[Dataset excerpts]
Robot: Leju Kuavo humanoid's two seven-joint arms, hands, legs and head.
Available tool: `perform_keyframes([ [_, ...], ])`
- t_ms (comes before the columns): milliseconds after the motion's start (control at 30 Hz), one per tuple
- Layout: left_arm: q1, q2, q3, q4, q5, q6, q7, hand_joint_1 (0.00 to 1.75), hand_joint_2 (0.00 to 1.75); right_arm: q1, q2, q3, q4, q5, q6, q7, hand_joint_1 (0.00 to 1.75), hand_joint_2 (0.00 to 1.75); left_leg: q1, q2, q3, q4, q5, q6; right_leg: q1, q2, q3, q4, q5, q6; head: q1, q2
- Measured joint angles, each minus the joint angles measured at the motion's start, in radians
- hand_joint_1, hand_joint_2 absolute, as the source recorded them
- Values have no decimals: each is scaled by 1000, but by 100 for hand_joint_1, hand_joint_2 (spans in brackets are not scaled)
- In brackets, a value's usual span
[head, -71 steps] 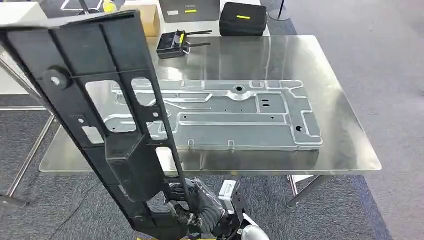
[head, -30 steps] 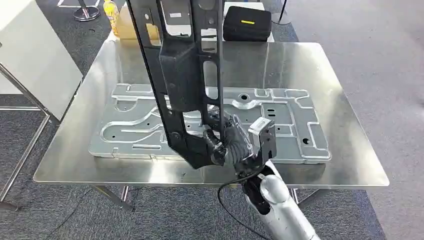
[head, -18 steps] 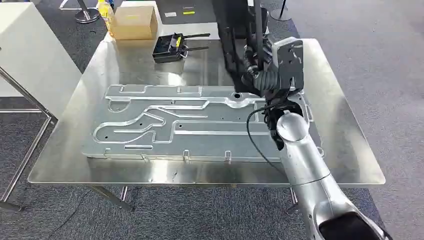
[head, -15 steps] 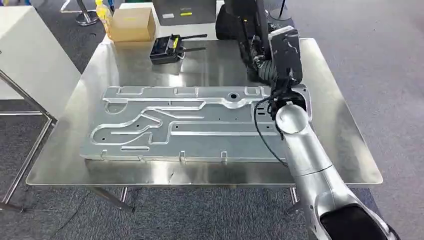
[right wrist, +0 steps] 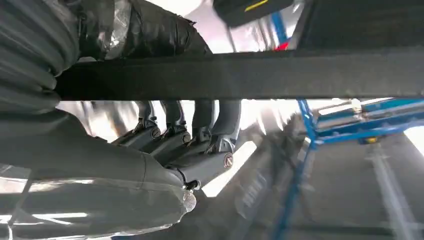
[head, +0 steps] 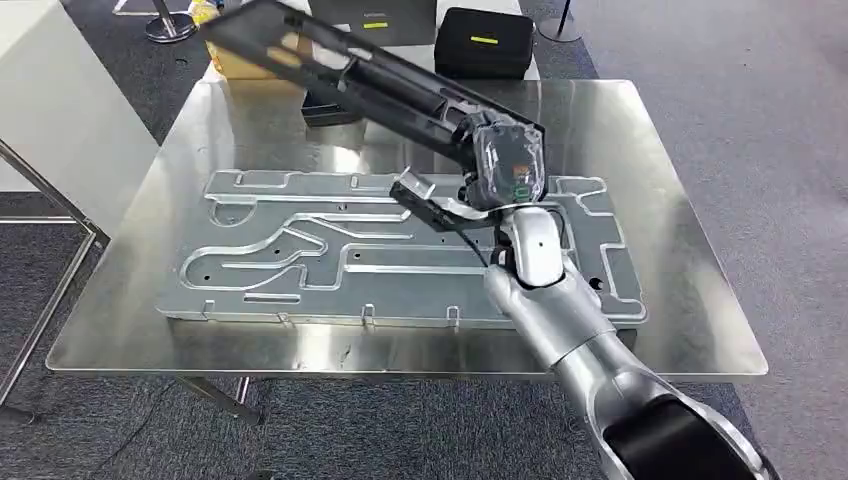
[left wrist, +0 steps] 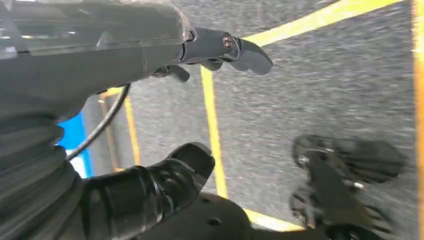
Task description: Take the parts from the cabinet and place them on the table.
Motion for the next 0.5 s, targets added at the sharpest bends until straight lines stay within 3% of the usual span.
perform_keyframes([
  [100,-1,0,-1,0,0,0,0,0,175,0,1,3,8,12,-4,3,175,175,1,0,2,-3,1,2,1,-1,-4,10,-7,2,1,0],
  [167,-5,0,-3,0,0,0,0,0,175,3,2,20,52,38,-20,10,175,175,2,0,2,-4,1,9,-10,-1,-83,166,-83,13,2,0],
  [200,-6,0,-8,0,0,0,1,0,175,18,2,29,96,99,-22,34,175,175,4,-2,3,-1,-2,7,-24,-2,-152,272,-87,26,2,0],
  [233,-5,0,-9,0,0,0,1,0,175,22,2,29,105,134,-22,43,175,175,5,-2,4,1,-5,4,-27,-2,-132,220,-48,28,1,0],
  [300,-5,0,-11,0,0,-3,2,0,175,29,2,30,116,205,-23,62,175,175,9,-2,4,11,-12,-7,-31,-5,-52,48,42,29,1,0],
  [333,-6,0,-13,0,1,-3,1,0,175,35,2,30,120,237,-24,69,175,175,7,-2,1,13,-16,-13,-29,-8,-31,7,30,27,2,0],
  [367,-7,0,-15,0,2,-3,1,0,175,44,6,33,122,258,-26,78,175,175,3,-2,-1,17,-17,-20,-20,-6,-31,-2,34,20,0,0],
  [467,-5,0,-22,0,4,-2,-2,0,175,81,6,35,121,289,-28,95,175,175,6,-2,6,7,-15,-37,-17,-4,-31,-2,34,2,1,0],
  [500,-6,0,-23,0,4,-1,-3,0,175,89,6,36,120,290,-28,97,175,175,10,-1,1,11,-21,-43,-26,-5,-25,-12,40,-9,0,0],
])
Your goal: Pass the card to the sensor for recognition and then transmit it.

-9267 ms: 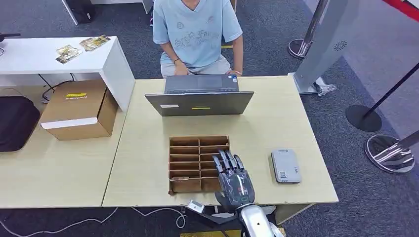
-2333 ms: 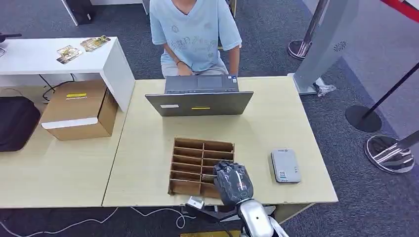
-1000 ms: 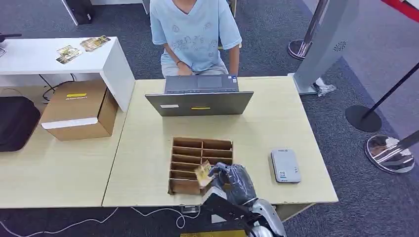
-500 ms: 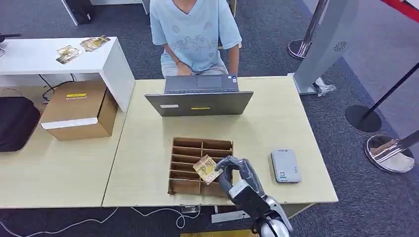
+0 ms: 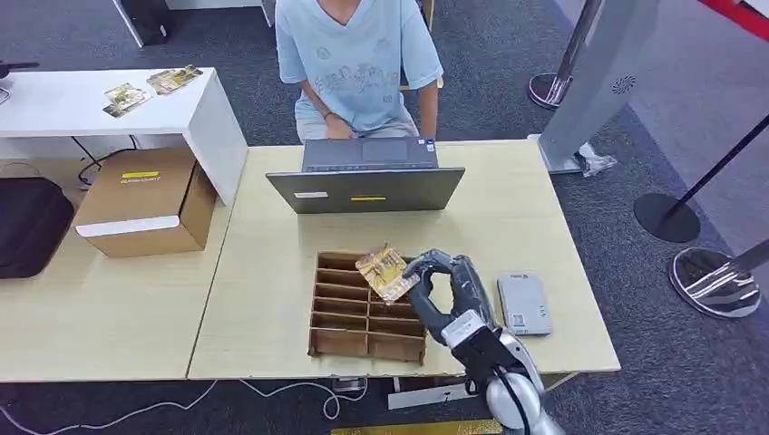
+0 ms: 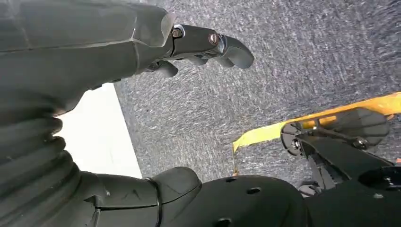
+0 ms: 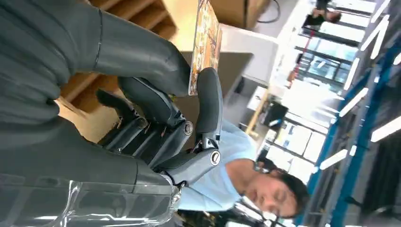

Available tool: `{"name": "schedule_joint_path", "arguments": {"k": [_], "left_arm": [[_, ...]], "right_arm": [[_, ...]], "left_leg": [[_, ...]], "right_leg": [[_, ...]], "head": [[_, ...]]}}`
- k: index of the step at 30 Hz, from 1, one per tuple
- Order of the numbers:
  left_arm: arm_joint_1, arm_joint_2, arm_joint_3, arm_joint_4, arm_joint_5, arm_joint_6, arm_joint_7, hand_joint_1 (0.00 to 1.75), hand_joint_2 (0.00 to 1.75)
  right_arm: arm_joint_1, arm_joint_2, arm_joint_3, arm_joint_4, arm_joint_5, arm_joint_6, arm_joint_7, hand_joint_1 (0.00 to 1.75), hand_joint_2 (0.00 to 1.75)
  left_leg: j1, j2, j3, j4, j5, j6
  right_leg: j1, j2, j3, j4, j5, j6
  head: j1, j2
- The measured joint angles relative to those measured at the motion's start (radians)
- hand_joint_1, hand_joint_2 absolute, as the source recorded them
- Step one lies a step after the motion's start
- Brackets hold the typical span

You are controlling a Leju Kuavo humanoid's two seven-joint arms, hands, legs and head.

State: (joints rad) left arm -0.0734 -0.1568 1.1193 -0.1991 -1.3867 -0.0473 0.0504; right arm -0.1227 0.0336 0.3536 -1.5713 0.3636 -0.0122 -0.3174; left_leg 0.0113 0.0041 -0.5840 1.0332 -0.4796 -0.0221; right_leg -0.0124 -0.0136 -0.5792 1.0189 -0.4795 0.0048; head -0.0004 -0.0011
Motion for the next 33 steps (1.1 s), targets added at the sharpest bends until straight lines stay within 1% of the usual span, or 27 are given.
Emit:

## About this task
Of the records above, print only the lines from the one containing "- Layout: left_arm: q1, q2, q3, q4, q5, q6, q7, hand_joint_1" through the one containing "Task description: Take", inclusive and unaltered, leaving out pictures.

## Solution for this task
- Layout: left_arm: q1, q2, q3, q4, q5, q6, q7, hand_joint_1 (0.00 to 1.75), hand_joint_2 (0.00 to 1.75); right_arm: q1, q2, q3, q4, q5, q6, q7, hand_joint_1 (0.00 to 1.75), hand_joint_2 (0.00 to 1.75); left_leg: q1, q2, q3, q4, q5, q6; right_leg: q1, q2, q3, q4, q5, q6; head: q1, q2
- Measured joint angles, each minus the joint angles measured at the motion's start, in radians
- hand_joint_1, hand_joint_2 absolute, as the source recorded them
- Values have no decimals: each is scaled by 1000, but by 100 for hand_joint_1, hand_joint_2 (spans in brackets are not scaled)
- In brackets, a value's usual span
[head, -71 steps] 
[head, -30 steps] 
[head, -18 steps] 
[head, -15 steps] 
[right wrist, +0 steps] 
[head, +0 steps] 
[left wrist, +0 steps] 
Task description: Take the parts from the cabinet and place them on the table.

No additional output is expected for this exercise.